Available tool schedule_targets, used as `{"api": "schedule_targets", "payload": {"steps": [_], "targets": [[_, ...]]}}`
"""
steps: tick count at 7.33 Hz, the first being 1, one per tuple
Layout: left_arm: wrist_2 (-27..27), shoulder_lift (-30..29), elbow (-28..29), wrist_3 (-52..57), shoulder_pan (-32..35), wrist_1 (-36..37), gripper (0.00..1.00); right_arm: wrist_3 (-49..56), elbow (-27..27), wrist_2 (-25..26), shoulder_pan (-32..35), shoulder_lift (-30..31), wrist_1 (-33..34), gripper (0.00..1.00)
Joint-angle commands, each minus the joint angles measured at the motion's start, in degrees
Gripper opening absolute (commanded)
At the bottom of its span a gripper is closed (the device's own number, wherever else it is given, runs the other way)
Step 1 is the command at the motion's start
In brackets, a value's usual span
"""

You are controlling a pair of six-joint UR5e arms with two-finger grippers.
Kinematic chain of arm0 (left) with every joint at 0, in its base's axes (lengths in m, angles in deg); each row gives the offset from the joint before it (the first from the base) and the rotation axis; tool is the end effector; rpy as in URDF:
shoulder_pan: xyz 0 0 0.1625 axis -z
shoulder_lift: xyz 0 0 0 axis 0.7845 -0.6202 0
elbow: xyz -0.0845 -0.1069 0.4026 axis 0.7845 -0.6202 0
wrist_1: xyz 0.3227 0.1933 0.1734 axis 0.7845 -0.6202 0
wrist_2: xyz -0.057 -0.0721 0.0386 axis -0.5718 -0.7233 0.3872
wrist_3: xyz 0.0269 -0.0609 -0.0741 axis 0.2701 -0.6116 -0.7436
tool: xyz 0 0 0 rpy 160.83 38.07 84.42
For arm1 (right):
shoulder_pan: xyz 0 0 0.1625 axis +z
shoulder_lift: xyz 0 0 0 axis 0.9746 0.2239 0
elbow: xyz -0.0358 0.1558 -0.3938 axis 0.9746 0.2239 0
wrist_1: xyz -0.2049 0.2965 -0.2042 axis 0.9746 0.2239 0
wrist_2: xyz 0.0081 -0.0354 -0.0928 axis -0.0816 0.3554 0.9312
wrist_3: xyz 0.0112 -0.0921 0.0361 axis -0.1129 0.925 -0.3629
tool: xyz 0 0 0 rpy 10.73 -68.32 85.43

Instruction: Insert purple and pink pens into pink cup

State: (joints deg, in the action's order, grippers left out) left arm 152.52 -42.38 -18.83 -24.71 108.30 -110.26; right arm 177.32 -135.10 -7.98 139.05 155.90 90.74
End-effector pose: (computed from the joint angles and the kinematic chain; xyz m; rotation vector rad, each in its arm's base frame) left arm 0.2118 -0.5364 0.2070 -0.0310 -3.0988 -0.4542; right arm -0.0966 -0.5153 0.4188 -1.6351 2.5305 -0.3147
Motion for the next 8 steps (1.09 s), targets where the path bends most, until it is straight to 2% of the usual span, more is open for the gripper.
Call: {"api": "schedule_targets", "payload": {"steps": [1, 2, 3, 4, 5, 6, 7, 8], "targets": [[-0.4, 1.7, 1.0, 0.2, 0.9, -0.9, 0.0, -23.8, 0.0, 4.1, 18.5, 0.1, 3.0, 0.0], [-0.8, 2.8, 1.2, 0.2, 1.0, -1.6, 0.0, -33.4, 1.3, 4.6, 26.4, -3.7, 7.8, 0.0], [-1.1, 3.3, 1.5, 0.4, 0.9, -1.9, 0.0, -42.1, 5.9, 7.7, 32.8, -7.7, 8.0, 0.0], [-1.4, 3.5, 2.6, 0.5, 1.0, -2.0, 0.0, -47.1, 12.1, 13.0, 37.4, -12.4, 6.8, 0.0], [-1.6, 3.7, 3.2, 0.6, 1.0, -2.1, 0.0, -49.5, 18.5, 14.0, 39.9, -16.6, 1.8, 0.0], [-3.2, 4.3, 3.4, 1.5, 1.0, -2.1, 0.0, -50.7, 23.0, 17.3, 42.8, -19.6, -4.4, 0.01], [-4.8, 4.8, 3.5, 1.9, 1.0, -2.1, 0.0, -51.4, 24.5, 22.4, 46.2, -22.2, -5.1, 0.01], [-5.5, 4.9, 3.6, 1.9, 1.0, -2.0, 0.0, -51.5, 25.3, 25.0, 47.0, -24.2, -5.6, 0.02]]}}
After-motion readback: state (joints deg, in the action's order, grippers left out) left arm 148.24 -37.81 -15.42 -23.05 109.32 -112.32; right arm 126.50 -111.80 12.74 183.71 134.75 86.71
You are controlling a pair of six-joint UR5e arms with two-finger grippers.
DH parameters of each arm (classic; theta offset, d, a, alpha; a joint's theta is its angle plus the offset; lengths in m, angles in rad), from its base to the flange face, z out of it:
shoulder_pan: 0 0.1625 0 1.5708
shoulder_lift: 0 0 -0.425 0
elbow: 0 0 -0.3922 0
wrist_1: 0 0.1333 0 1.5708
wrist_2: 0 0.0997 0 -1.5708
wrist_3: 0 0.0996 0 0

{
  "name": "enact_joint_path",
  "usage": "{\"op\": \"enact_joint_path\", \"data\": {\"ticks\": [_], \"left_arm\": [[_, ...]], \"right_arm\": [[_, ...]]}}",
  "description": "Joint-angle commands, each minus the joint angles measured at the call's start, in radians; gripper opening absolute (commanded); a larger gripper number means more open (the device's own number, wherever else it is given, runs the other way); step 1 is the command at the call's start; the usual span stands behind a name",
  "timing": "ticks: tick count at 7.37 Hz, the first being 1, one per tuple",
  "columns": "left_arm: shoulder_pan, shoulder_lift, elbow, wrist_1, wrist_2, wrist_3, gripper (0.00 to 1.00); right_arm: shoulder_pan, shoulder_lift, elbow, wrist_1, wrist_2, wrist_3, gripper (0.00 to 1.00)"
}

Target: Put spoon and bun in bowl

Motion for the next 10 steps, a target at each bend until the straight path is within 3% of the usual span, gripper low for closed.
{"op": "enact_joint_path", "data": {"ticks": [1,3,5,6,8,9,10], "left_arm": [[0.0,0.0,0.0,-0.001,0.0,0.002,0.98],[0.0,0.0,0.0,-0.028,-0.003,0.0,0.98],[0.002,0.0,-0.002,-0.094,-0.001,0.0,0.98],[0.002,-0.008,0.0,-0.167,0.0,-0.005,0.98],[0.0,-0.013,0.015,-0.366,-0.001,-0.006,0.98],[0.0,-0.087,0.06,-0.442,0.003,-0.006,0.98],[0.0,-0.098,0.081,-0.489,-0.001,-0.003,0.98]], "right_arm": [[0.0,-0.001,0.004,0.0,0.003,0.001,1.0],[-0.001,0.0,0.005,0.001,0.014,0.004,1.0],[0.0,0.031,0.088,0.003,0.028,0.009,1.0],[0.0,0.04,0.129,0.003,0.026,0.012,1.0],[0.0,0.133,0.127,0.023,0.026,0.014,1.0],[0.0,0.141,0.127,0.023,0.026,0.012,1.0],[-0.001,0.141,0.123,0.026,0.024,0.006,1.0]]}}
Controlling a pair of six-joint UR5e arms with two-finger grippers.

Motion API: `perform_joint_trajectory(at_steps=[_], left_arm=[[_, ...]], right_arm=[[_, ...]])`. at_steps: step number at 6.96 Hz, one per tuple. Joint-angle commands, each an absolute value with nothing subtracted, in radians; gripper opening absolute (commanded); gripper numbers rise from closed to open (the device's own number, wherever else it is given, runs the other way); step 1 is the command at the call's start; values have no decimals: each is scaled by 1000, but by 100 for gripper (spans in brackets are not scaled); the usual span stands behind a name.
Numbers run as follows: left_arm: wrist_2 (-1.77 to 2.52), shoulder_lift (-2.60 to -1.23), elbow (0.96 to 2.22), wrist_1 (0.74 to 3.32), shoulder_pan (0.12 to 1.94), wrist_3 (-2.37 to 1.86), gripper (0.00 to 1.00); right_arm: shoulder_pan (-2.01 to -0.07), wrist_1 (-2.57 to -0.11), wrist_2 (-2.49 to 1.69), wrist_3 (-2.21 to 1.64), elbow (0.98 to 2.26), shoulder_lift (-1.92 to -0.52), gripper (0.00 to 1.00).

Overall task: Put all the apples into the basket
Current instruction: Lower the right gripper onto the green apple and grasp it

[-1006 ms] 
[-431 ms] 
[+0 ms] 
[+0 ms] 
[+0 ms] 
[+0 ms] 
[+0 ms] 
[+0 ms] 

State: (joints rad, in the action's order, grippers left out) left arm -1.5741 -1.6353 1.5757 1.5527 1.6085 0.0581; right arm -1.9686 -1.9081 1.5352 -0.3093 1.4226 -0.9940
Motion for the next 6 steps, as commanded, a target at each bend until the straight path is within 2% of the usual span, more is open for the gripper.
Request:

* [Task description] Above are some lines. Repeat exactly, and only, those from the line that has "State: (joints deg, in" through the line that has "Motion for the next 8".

* [Problem solution]
State: (joints deg, in the action's order, grippers left out) left arm 152.52 -42.38 -18.83 -24.71 108.30 -110.26; right arm 177.32 -135.10 -7.98 139.05 155.90 90.74
End-effector pose: (computed from the joint angles and the kinematic chain; xyz m; rotation vector rad, each in its arm's base frame) left arm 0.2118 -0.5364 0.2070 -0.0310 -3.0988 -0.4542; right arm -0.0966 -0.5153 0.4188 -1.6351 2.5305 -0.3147
Motion for the next 8 steps (1.09 s), targets where the path bends most, until it is straight to 2% of the usual span, more is open for the gripper.

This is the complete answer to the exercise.